Introducing...the grocery challenge!
I would like to get better at long-term meal planning, so I decided to track my purchases at Whole Foods and see what I ended up making and throwing out. I used to live within walking distance of a Whole Foods, but that was very dangerous for my budget--it was too easy to pop in after work and buy prepared food or impulse purchases. We've all been there at some point--went to the store with the best of intentions but came home only to find a bag full of organic soap, a hand-woven basket, starfruit and sushi. Now I drive to a nearby Whole Foods, which enables me to make larger purchases and dissuades me from impulse buying.

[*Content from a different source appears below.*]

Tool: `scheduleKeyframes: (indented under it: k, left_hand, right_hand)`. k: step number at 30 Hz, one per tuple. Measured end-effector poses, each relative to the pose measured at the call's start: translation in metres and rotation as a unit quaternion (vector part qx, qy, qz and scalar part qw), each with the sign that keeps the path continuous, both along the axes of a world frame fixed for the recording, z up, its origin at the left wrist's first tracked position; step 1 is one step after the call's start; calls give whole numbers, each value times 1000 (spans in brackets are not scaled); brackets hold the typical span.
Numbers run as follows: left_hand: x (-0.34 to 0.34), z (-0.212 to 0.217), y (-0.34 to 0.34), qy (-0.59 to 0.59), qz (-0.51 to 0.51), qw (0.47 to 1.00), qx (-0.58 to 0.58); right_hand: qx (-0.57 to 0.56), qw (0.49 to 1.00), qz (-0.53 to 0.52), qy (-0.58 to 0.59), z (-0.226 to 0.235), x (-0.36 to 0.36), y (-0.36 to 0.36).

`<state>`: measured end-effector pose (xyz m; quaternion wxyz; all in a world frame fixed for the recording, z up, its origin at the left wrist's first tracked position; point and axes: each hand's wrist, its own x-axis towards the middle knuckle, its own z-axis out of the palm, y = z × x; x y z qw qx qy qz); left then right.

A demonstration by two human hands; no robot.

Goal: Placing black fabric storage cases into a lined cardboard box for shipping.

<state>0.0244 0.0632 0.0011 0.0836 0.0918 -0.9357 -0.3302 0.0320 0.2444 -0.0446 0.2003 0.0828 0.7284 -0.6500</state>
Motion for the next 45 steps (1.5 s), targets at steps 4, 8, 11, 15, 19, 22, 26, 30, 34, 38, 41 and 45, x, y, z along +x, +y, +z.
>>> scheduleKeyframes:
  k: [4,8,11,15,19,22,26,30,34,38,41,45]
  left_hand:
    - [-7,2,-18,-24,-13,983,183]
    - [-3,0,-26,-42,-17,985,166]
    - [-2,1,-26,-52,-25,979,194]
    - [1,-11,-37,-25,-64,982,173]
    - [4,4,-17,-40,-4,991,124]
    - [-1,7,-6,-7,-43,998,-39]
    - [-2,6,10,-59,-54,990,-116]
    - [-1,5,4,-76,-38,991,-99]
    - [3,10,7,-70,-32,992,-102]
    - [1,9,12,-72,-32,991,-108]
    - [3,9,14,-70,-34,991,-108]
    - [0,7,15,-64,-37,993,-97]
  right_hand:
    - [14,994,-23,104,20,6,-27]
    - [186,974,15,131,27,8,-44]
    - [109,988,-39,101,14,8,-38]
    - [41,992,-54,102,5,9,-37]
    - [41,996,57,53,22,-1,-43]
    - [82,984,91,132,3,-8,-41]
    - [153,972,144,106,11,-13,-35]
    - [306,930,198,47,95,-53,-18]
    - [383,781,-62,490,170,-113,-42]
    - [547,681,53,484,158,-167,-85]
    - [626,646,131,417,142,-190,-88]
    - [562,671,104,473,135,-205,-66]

Here's my first haul and what it created:
Meals & Parts of Meals
- Vietnamese Shrimp Salad
- Tuna, White Bean, and Chard Salad <- adapted from Stone Soup
- Chickpea and Chard Salad <- adapted from Stone Soup
- Hard-boiled Eggs
- Roasted Yams
- Adobo & Coconut Cauliflower Rice
- Tuna with Cauliflower, Red Pepper, Capers, and Parsley
- Pineapple-Honeydew-Cara Cara Orange Salad <- good for lunches
What Was Left at the End of the Week
- 4 apples
- 6 eggs
- Basil (had to toss)
- Mint (had to toss)
- Cilantro (had to toss)
- Chickpeas (didn't end up making chickpea soup)
I am still trying to find a balance between fresh ingredients and week-long sustainability. I went out for dinner a couple times (Tuesday and Thursday) and ended up buying lunch a couple times (Thursday and Friday). The dinners were planned, but peanut butter & bacon bagels were definitely *not*.